For anyone who didn't get to an event this year, the campaign's website www.familylearningweek.com has a section dedicated to families with advice and guidance in supporting your family's learning for health benefits, career opportunities, school achievement or just for fun.

A Guide to Family Fun with step-by-step activities to enjoy at home and advice on effective learning, is available free online or by calling 0870 3500 2345. - Linda Siegel, Chief Executive of the Campaign for Learning.

WRONG PLACE

I READ in The Northern Echo an advertisement under Contract and Tenders, that Longfield School has invited tenders from caterers for their school dinners.

I was very alarmed to read that out of the 910 pupils, only 240 remain in school at lunchtime. This means that nearly 74 per cent - 670 pupils - leave the school.

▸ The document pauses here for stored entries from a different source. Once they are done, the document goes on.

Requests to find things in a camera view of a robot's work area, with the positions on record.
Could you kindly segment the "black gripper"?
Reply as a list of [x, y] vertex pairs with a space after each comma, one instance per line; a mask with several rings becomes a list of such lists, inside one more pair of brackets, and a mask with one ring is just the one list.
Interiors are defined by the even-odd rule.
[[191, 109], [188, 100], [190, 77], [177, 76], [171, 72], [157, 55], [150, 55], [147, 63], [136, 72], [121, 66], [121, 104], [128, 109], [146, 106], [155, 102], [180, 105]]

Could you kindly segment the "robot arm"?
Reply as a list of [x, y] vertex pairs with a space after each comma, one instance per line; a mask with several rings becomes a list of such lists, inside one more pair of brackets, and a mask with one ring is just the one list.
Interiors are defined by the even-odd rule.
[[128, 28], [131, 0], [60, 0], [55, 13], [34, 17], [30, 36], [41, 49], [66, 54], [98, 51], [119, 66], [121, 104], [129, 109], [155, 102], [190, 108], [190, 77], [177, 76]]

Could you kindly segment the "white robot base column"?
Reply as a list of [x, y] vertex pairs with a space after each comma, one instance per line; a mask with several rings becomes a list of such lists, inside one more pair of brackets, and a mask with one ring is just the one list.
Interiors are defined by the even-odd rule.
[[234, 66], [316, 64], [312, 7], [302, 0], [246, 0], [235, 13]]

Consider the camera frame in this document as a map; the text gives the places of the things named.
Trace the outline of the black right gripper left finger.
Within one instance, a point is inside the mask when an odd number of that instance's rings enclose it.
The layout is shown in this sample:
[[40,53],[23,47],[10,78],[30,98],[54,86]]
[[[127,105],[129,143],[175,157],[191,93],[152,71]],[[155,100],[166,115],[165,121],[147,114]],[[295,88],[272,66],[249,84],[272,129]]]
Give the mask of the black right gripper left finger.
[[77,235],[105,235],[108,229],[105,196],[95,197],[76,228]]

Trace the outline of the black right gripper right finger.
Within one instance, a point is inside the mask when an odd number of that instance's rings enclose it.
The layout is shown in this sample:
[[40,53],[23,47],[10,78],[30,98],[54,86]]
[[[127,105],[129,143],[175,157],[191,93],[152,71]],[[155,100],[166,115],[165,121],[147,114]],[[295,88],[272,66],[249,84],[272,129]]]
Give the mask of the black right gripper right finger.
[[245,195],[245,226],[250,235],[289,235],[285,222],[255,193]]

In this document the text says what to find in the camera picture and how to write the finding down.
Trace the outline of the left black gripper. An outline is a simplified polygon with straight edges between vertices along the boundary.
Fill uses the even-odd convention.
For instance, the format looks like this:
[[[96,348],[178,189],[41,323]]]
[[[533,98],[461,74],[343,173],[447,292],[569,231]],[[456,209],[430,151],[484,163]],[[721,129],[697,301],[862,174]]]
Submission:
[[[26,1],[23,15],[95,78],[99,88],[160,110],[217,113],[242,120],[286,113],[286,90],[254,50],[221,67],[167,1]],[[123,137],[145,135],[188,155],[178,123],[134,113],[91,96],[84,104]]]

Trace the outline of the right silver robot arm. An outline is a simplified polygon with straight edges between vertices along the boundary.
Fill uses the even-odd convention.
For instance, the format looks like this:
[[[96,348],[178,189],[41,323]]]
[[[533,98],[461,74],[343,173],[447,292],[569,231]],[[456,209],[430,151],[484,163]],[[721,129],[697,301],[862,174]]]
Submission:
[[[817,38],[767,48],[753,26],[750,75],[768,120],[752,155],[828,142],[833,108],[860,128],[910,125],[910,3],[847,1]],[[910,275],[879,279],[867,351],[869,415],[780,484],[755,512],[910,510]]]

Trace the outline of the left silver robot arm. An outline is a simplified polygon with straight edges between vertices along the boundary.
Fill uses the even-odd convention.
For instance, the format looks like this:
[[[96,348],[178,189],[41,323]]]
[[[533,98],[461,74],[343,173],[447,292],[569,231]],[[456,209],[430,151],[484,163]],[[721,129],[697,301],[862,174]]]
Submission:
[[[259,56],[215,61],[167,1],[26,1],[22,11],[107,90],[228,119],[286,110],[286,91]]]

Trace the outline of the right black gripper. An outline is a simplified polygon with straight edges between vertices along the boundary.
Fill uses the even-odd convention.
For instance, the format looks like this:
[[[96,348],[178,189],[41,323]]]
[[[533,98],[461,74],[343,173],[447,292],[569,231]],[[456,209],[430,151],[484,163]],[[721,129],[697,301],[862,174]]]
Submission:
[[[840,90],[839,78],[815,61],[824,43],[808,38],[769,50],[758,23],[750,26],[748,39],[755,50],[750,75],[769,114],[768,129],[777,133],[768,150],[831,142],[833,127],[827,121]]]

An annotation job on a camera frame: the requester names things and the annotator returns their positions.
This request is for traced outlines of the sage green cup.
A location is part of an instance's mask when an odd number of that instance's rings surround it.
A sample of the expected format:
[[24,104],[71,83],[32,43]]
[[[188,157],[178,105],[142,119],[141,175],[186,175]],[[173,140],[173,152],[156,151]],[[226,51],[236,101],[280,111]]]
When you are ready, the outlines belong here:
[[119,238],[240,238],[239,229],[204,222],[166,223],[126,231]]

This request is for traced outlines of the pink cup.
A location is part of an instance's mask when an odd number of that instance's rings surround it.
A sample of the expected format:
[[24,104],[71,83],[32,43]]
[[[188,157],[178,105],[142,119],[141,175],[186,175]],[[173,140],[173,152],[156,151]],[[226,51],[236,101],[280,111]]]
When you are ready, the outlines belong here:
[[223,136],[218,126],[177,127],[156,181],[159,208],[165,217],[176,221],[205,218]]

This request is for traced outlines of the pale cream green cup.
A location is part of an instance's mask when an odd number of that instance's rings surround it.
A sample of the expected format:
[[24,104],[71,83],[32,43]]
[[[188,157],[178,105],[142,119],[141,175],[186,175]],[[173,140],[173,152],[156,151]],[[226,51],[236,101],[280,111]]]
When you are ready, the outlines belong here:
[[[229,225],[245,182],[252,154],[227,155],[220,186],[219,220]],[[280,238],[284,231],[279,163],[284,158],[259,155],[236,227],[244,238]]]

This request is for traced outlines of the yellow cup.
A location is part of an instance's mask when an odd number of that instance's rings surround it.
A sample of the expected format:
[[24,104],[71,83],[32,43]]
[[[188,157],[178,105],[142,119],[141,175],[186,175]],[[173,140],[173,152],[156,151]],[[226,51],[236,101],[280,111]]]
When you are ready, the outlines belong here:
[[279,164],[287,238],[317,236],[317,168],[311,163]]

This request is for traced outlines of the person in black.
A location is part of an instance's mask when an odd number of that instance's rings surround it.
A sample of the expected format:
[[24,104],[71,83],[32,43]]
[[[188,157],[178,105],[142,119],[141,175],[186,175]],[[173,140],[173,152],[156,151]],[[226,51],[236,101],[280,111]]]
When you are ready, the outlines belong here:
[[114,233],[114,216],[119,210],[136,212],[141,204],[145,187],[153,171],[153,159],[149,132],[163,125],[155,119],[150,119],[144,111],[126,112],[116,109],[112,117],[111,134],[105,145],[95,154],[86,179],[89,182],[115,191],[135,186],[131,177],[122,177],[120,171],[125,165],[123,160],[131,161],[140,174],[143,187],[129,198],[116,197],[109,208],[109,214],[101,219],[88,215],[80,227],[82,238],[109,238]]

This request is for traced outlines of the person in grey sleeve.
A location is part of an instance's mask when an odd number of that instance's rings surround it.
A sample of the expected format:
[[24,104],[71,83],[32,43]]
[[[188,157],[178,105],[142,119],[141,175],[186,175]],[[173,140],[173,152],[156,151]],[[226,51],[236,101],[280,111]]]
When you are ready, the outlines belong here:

This surely only adds fuel to the fire that putting a new school at the top of Yarm Road is the wrong move, especially as it has been announced this week that the Torrington's site is to become a retail site.

Can you imagine having 74 per cent of the children wandering about the area on a lunchtime?

This is just a disaster and a crisis about to happen. Does the council want to be responsible for the outcome of this stupid move?

The temptation for the children will be far too high and will generate a whole new ball game of problems in the area.

For goodness sake keep the area as it is intended, as an employment development area, as quoted in the new planning policies for Darlington Borough. - Julie Jones, Hurworth, Darlington.